Fig 4.

Transcriptional activity of IRF7 mutants. Transactivation of the Gbp2 promoter by different mutants of IRF7. Stat1^−/− MEFs (D) or Tbk1/Ikbke^−/− MEFs (B) were transfected with WT IRF7 or the IRF7 mutants indicated (A). Fifty nanograms of IRF7 constructs were transfected alone or cotransfected with 1 μg TBK1 (B) as indicated.
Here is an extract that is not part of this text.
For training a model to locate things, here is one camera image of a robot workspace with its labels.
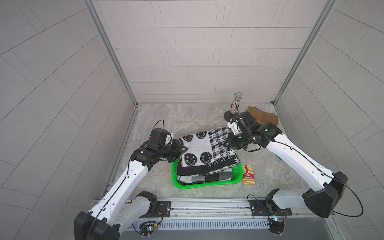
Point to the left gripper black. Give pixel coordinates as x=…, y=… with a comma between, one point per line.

Gbp2-firefly luciferase reporter gene expression is indicated as fold induction relative to cells transfected only with reporter construct and normalization to cotransfected, constitutively expressed Renilla luciferase reporter. (C) Protein expression of IRF7 M1, M5, M15, and WT in Stat1^−/− MEFs was detected by Western blot analysis and probing the blot with anti-tag antibodies recognizing Flag-tagged IRF7 M1, M5, and M15 or HA-tagged WT IRF7. Pan-ERK levels were analyzed as a normalization control. (E) Irf7^−/− MEFs were transfected with 2 μg of a WT IRF7 construct, an empty vector control, or the IRF7 M1 mutant and treated for 6 h with IFN-γ (+) or left without treatment (−), followed by determination of SOCS1 mRNA expression. qPCR and luciferase measurements were made in triplicate. All experiments were repeated at least six times.